Sitzungsber. Jenaische Ges.Mediz.Nat. 1885 , 94-104
reprinted in "Kleine Schriften", ed. I.Angelelli, Hildesheim 1967.
This may to be one of the first texts in which Frege states his logicist
thesis explicitly:
Erstens: es ist keine scharfe Grenze zwischen Logik und Arithmetik zu
ziehen ... Meine zweite Folgerung ist, dass es keine eigentu"mlich
arithmetischen Schlussweisen gibt, welche sich nicht auf die
allgemeinen der Logik zuru"ckfu"hren lassen ... Meine dritte Folgerung
bezieht sich auf die Definitionen wie die zweite auf die Schlussweisen
... Daraus ergibt sich die Forderung, alles Arithmetische durch
Definitionen auf das Logische zuru"ckzufu"hren.
[First: no sharp boundary can be drawn between logic and arithmetic ...

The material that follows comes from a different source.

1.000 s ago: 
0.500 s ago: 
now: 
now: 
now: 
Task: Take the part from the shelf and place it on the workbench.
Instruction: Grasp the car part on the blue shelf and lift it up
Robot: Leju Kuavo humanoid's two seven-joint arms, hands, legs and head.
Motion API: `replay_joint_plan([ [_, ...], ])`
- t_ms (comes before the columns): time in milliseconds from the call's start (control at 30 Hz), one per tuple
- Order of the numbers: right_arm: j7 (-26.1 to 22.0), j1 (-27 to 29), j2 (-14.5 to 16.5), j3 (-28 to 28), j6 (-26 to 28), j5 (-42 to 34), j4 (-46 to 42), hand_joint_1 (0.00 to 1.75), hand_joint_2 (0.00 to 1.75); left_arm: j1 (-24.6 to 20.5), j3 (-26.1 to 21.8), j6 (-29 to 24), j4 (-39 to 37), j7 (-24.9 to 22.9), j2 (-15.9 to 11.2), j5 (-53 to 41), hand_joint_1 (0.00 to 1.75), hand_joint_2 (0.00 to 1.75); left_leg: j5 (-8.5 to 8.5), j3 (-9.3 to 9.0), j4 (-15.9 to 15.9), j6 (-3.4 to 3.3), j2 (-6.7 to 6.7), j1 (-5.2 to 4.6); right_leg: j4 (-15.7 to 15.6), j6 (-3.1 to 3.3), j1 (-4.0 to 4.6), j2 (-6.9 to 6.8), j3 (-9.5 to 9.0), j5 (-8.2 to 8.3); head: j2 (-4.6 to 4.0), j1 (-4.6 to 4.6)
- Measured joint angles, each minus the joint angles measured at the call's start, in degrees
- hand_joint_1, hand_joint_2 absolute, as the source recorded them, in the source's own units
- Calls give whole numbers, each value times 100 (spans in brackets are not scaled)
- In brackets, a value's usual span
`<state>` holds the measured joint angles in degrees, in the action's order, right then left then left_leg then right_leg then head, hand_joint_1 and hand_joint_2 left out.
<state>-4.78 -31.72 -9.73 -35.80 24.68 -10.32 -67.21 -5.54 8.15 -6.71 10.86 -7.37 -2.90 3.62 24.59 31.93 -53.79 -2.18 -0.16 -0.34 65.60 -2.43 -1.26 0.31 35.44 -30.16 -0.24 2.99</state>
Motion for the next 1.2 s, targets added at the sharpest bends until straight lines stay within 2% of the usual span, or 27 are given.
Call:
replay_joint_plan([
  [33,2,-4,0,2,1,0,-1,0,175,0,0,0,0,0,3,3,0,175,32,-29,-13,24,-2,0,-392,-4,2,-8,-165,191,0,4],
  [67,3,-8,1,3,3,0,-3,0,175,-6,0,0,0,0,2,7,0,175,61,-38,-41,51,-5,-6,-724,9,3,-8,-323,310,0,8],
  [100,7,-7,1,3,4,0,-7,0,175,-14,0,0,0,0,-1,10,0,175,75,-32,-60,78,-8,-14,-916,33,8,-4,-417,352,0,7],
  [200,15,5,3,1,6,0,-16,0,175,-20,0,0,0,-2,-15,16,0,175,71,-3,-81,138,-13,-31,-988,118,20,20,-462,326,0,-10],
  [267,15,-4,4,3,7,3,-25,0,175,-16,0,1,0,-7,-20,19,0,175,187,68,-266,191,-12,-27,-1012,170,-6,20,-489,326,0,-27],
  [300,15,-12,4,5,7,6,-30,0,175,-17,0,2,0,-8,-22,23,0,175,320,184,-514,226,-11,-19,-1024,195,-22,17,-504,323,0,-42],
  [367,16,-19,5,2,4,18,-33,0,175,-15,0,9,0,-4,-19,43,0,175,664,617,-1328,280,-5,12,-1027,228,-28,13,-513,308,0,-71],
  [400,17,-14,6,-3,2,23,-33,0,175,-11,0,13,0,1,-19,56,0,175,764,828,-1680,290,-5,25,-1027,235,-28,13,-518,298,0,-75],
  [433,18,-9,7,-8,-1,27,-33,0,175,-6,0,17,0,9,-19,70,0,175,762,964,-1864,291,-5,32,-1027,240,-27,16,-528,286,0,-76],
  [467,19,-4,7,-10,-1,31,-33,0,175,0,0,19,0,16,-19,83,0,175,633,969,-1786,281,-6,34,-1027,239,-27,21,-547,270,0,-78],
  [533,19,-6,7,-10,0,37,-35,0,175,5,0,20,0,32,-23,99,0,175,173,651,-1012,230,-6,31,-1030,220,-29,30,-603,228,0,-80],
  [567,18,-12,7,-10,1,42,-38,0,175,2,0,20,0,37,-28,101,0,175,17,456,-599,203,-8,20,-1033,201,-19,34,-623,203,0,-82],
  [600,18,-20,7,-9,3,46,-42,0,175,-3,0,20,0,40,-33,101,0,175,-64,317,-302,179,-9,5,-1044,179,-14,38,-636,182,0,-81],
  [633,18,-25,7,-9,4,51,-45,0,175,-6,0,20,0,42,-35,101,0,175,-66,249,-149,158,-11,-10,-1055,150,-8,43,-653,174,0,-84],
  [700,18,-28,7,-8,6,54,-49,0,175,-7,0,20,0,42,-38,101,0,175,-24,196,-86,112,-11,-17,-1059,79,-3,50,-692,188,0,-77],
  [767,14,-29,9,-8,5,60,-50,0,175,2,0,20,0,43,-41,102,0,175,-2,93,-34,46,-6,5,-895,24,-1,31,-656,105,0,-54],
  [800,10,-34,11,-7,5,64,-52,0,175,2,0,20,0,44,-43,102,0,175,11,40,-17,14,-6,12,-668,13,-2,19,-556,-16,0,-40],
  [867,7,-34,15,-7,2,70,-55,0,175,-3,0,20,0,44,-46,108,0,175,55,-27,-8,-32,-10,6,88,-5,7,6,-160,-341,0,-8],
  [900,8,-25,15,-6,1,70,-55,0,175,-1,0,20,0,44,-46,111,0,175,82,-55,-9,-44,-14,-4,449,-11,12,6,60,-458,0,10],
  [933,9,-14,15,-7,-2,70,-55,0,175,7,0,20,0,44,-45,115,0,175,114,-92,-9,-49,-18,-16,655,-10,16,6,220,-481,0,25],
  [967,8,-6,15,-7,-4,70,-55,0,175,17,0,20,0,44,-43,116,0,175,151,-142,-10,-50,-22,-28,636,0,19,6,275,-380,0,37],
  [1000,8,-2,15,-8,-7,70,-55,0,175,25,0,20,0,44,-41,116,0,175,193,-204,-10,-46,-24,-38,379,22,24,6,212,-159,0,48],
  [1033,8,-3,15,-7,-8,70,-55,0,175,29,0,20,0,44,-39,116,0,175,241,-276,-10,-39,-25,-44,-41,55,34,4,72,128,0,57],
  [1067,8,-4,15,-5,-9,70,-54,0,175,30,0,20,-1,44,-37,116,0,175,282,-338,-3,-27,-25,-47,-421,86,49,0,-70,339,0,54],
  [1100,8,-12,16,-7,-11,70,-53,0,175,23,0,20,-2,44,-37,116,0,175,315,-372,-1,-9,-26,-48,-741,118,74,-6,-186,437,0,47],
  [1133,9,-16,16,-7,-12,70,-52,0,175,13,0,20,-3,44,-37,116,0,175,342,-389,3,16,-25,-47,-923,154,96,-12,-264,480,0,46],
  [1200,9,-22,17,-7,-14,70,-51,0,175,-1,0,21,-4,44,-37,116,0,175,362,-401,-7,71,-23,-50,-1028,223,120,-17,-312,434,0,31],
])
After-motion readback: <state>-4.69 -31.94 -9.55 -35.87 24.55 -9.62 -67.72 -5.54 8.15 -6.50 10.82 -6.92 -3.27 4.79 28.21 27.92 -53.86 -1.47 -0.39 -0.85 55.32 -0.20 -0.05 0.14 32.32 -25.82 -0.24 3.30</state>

My second conclusion is that there are no particularly arithmetical
modes of argument which cannot be reduced to the more general ones of
logic ... My third conclusion concerns the definitions as the second
did concern the modes of argument ... From this there results the
request to reduce, by definitions, everything arithmetical to the
logical. ]
2.
As for the various 'programs' and 'theses', it is an important lesson to
be learned from Mr.Detlefsen's article that one should distinguish between
them according to their different authors, and sometimes even by different
years of publication.
In particular, it may be useful to distinguish between Hilbert's
"formalist program" of presenting mathematics in logical formalisms, as
foundational enterprise in its own right, and Hilbert's "logical program"
of finding (relative) consistency proofs. Go"del's results, of course,
only concern the latter. But even there, attention can be directed at what
Bernays and Schu"tte called the "extended Hilbert [logical] program" and
the classification of theories by their proof theoretical ordinals.
W.F.